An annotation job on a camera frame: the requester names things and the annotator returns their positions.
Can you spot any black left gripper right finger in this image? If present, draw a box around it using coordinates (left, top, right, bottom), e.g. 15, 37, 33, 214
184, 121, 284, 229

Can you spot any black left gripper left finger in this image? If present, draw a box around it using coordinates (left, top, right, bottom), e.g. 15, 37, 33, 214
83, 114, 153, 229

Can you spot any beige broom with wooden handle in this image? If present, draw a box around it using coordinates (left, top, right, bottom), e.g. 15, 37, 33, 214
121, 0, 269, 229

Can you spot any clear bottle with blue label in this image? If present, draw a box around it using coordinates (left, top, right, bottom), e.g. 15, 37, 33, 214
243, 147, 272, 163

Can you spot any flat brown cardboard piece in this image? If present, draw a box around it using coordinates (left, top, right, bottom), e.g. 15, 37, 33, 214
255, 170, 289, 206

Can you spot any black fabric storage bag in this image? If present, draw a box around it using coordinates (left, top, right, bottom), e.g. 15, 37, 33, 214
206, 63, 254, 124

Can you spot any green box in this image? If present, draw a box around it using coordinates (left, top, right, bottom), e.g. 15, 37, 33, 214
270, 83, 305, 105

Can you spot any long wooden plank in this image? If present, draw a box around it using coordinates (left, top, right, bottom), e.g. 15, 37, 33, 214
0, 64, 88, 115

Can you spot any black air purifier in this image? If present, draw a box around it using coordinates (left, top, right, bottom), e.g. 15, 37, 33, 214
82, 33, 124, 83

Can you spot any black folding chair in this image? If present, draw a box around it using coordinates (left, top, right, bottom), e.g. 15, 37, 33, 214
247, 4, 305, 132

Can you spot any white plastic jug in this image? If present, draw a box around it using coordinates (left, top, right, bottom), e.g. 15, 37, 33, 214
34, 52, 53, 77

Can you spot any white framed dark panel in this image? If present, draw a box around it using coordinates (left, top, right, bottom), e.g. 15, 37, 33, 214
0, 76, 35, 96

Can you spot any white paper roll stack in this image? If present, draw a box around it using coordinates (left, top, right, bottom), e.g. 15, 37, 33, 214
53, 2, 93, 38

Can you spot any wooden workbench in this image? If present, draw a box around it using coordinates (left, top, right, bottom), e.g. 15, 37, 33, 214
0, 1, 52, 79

DIRECTIONS FOR THIS TASK
Could you type out every entry again exactly as it stands?

ANSWER TO THIS TASK
An annotation job on a camera frame: the requester names things and the annotator returns their positions.
Can you spot any black left gripper right finger in this image? If present, draw a box around it using coordinates (left, top, right, bottom), e.g. 15, 37, 33, 214
184, 121, 284, 229

Can you spot any black left gripper left finger in this image? If present, draw a box around it using coordinates (left, top, right, bottom), e.g. 15, 37, 33, 214
83, 114, 153, 229

Can you spot any beige broom with wooden handle in this image? If present, draw a box around it using coordinates (left, top, right, bottom), e.g. 15, 37, 33, 214
121, 0, 269, 229

Can you spot any clear bottle with blue label in this image? If present, draw a box around it using coordinates (left, top, right, bottom), e.g. 15, 37, 33, 214
243, 147, 272, 163

Can you spot any flat brown cardboard piece in this image? If present, draw a box around it using coordinates (left, top, right, bottom), e.g. 15, 37, 33, 214
255, 170, 289, 206

Can you spot any black fabric storage bag in this image? If present, draw a box around it using coordinates (left, top, right, bottom), e.g. 15, 37, 33, 214
206, 63, 254, 124

Can you spot any green box in this image? If present, draw a box around it using coordinates (left, top, right, bottom), e.g. 15, 37, 33, 214
270, 83, 305, 105

Can you spot any long wooden plank in this image? If present, draw a box around it using coordinates (left, top, right, bottom), e.g. 15, 37, 33, 214
0, 64, 88, 115

Can you spot any black air purifier in this image? If present, draw a box around it using coordinates (left, top, right, bottom), e.g. 15, 37, 33, 214
82, 33, 124, 83

Can you spot any black folding chair in this image? If present, draw a box around it using coordinates (left, top, right, bottom), e.g. 15, 37, 33, 214
247, 4, 305, 132

Can you spot any white plastic jug in this image? If present, draw a box around it using coordinates (left, top, right, bottom), e.g. 15, 37, 33, 214
34, 52, 53, 77

Can you spot any white framed dark panel in this image? If present, draw a box around it using coordinates (left, top, right, bottom), e.g. 15, 37, 33, 214
0, 76, 35, 96

Can you spot any white paper roll stack in this image? If present, draw a box around it using coordinates (left, top, right, bottom), e.g. 15, 37, 33, 214
53, 2, 93, 38

Can you spot any wooden workbench in this image? If present, draw a box around it using coordinates (left, top, right, bottom), e.g. 15, 37, 33, 214
0, 1, 52, 79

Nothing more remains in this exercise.